Segment Start: Data shown
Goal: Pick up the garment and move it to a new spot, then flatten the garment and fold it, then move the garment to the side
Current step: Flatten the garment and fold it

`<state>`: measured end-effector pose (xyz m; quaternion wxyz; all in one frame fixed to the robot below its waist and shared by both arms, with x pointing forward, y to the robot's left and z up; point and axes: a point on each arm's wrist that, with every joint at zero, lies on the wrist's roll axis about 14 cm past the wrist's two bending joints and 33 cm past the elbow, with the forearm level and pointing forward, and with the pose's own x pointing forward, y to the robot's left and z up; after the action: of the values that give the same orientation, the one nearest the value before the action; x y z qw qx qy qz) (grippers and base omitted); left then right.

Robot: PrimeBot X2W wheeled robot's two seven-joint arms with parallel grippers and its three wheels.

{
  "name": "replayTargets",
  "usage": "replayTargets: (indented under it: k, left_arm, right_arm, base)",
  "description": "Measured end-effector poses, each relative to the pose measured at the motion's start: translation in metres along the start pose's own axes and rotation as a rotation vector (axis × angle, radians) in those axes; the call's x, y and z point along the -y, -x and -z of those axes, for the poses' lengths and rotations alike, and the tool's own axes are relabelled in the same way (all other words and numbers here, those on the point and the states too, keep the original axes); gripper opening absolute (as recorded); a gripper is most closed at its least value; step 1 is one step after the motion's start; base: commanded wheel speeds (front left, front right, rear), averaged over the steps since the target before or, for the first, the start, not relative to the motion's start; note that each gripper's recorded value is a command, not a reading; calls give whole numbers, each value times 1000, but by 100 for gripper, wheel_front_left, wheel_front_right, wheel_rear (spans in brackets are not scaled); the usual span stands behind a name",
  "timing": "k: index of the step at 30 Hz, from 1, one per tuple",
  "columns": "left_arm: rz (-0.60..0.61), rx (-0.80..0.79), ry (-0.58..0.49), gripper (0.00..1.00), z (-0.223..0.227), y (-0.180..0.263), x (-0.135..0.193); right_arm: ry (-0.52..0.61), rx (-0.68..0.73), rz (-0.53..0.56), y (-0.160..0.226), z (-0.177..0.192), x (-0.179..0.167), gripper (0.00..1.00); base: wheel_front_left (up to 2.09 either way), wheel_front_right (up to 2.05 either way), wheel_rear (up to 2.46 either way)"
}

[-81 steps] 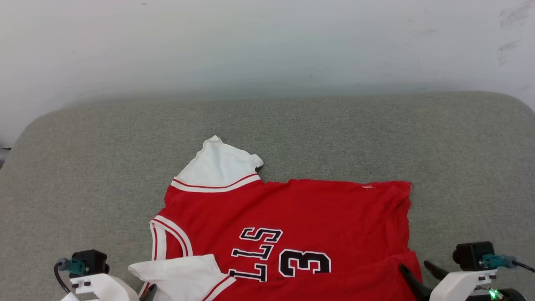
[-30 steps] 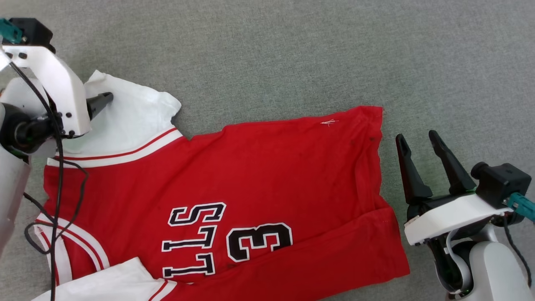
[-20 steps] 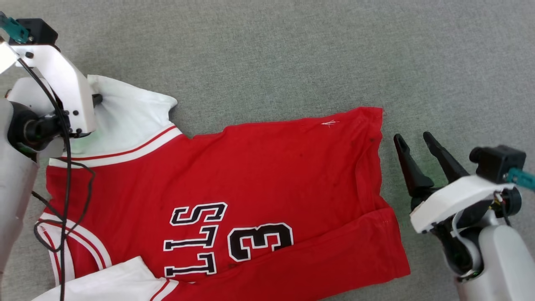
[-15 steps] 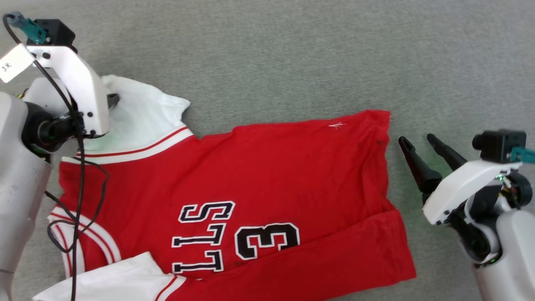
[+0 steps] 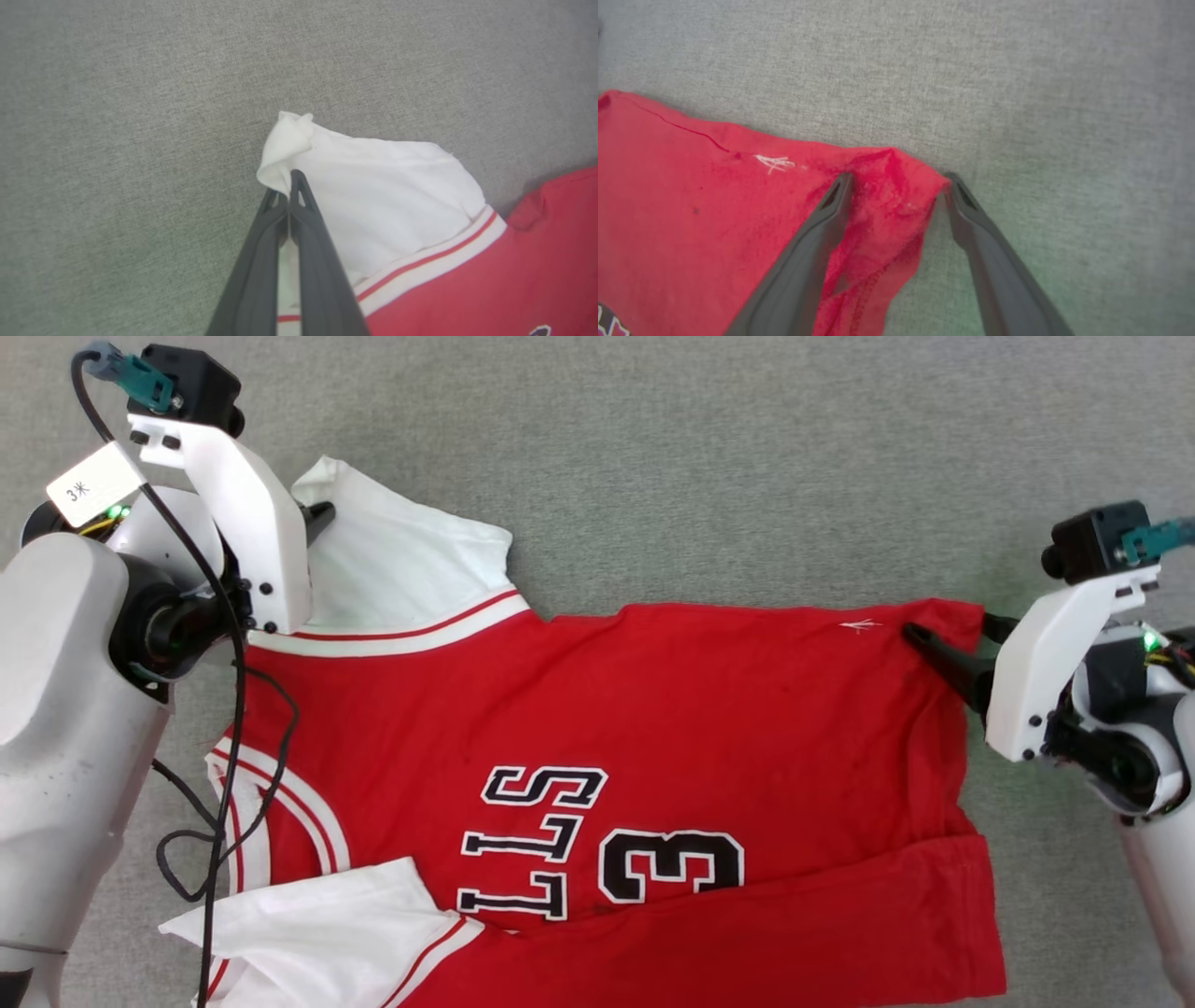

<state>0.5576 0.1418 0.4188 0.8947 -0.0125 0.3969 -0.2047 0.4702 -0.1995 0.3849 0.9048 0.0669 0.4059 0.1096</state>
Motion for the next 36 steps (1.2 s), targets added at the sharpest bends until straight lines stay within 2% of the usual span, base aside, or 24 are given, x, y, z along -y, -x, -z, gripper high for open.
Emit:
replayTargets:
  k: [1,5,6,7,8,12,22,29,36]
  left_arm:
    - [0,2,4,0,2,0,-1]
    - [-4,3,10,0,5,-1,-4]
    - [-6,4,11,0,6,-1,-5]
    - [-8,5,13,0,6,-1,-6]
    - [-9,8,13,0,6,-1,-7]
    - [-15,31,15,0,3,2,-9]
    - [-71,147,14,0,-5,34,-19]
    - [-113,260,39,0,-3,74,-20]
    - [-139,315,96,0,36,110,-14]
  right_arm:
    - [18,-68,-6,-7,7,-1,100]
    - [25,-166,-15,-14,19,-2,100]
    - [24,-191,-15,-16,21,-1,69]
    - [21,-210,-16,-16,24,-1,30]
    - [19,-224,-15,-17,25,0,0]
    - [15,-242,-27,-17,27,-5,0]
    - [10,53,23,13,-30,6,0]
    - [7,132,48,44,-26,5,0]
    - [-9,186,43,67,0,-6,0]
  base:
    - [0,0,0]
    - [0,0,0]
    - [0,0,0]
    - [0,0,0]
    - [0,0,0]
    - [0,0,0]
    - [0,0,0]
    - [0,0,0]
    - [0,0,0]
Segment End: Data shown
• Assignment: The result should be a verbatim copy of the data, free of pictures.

• Answer section:
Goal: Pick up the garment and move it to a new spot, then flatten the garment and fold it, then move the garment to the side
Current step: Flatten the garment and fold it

`<state>`: measured end-effector pose (xyz m; quaternion wxyz; all in one frame fixed to the robot below its waist and shared by both arms, with x pointing forward, y to the robot's left and z up; point and axes: a point on each arm's wrist that, with every joint at zero, lies on the wrist's roll axis about 14 cm past the wrist's two bending joints and 33 cm past the elbow, with the forearm level and pointing forward, and with the pose's own x pointing forward, y to the robot's left and z up; after the action: of the values that give the same orientation, the one nearest the value before the action; x y z qw qx qy qz) (grippers and base omitted); left then right.

Robot: PrimeBot X2W wheeled robot's two seven-joint arms with parallel grippers and its three wheels.

{
  "name": "replayTargets",
  "usage": "replayTargets: (indented under it: k, left_arm, right_arm, base)",
  "description": "Measured end-effector poses, each relative to the pose measured at the motion's start: translation in metres along the start pose's own axes and rotation as a rotation vector (axis × angle, radians) in those axes; the call's x, y and z point along the -y, -x and -z of those axes, for the poses' lengths and rotations alike, and the tool's own axes are relabelled in the same way (all other words and numbers here, those on the point and the states too, keep the original axes); gripper opening absolute (as recorded); a gripper is most closed at its least value; step 1 is one step after the motion's start; base: commanded wheel speeds (front left, front right, rear), averaged over the steps since the target before or, for the first, the start, not relative to the motion's start; note that each gripper's recorded value is a command, not a reading; calls give whole numbers, each value times 1000, but by 100 for gripper, wheel_front_left, wheel_front_right, wheel_rear (spans in brackets are not scaled); the usual span stands behind a name",
  "timing": "k: index of the step at 30 Hz, from 1, one per tuple",
  "columns": "left_arm: rz (-0.60..0.61), rx (-0.80..0.79), ry (-0.58..0.49), gripper (0.00..1.00), z (-0.223..0.227), y (-0.180..0.263), x (-0.135..0.193); right_arm: ry (-0.52..0.61), rx (-0.68..0.73), rz (-0.53..0.56), y (-0.160..0.226), z (-0.177..0.192), x (-0.179..0.167), gripper (0.00..1.00); base: wheel_front_left (up to 2.09 either way), wheel_front_right (up to 2.05 either way), wheel_rear (up to 2.46 either way)"
}

[-81 steps] 
[-30 steps] 
[-20 steps] 
[-15 steps] 
[+0 steps] 

<state>0.5576 0.1418 0.4188 0.8947 -0.0125 0.3969 -0.2047 0.4702 -0.1995 0.3849 0.9048 0.0669 0.4059 0.1096</state>
Motion for the next 36 steps (1.2 s), targets added at the sharpest bends until straight lines stay within 2% of the usual span, base aside, or 24 are given, x, y, z along -y, -x, -z, gripper high for open.
Emit:
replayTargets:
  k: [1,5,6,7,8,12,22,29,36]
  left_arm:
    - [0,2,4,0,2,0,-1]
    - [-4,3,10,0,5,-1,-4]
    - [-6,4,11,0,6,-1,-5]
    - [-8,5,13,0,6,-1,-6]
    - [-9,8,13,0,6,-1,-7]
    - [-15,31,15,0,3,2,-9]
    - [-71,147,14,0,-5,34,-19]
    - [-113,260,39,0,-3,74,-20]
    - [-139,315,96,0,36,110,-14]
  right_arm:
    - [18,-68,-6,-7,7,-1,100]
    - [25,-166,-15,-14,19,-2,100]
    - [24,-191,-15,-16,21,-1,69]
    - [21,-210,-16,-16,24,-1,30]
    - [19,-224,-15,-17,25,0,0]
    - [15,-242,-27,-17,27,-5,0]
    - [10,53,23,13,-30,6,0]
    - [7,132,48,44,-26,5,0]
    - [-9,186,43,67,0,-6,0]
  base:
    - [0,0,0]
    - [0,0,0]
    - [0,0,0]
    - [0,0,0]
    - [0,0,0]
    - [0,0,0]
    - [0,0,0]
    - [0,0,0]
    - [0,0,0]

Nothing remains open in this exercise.